Text-KnuthPlass
Text::KnuthPlass is a Perl and XS (C) implementation of the well-known
Knuth-Plass TeX paragraph-shaping (a.k.a. line-breaking) algorithm, as created
by Donald E. Knuth and Michael F. Plass in 1981.
Given a long string containing the text of a paragraph, this module decides where to split a line (possibly hyphenating a word in the process), while attempting to:
- maintain text "tightness" within a reasonable, comfortably readable, range (neither jammed together nor excessively loose).
- maintain fairly consistent text "tightness" (limited change from line to line).
- minimize the amount of hyphenation overall (words split at a line end).
What is a stated objective of Knuth-Plass but I don't think this implementation directly does:
- minimize the number of lines resulting.
- not have two or more hyphenated lines in a row.
- not have entire words "floating" over the next line (particularly when not fully justified, e.g., "ragged right").
- not hyphenate the paragraph's penultimate line.
What it definitely doesn't do:
- attempt to avoid widows and orphans. This is the job of the calling routine, as
Text::KnuthPlassdoesn't know how much of the paragraph fits on this page (or column) and how much has to be spilled to the next page or column. - attempt to avoid hyphenating the last word of the last line of a split paragraph on a page or column (as before, it doesn't know where you're going to be splitting the paragraph between columns or pages).
- attempt to optimize over an entire page (it handles one paragraph at a time).
- avoid having the same word (or fragment) starting or ending two lines in a row (a "stack").
- avoid vertical "rivers" of whitespace.
- avoid a very short or single word last line (a "cub").
In spite of these limitations, the Knuth-Plass ("TeX line splitting") algorithm is still pretty much the gold standard for paragraph shaping.

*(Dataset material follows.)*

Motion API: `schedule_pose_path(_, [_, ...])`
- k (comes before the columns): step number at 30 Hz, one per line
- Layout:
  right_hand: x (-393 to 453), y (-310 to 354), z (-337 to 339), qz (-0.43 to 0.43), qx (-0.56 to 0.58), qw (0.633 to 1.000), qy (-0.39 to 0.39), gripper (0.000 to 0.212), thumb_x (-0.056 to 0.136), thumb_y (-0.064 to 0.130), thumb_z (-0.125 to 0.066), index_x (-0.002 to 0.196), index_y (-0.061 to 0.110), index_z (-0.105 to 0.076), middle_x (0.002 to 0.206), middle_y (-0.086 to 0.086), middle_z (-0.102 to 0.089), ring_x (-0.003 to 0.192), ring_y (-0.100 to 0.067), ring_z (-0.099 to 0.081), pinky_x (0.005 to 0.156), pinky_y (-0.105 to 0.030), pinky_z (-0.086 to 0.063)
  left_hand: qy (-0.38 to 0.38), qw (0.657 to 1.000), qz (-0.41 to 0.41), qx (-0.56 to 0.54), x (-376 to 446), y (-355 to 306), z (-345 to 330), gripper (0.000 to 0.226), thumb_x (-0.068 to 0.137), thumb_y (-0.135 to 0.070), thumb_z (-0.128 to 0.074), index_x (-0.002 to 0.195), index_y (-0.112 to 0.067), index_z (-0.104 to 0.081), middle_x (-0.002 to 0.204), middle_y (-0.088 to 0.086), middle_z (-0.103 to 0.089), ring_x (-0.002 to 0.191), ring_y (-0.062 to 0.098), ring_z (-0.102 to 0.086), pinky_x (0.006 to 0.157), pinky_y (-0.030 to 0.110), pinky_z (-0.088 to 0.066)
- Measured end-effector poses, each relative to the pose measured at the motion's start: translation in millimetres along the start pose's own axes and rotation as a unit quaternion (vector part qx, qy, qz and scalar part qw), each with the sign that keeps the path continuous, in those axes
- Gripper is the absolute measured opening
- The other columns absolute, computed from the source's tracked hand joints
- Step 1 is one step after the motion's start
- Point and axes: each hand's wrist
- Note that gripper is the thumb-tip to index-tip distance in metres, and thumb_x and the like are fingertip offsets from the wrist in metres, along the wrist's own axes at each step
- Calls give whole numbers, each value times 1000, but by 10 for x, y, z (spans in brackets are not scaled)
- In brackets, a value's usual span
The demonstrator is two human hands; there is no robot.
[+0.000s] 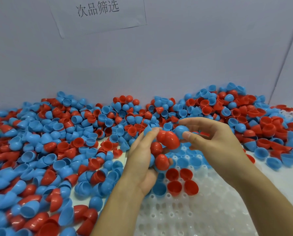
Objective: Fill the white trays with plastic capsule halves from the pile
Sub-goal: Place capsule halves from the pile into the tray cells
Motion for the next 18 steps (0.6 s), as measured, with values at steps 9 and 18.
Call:
schedule_pose_path(9, [-40,81,-36,10,48,998,48,29,87,8,-70,106,30,-73,83,10,-74,73,-1,-69,61,-7,-49,55,998,38,10,-68,-38,-63,52,74,-41,-72,118,-13,-67,94,8,-69,78,18,-67,51,30,-51])
schedule_pose_path(18, [-15,54,-19,32,94,994,-45,41,94,-2,-60,105,36,-71,89,6,-74,68,-7,-67,53,-18,-49,21,997,60,-52,-54,-53,-40,21,85,-33,-70,92,-14,-68,81,11,-71,76,31,-74,44,28,-49])
Point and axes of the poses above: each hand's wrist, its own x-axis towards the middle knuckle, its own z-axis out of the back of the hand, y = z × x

The Knuth-Plass algorithm does this by defining "boxes", "glue", and "penalties" for the paragraph text, and fiddling with line break points to minimize the overall sum of demerits (a penalty value for various "bad typesetting" gaffes). This can result in the "breaking" of one or more of the listed rules, if it results in an overall better scoring ("better looking") layout.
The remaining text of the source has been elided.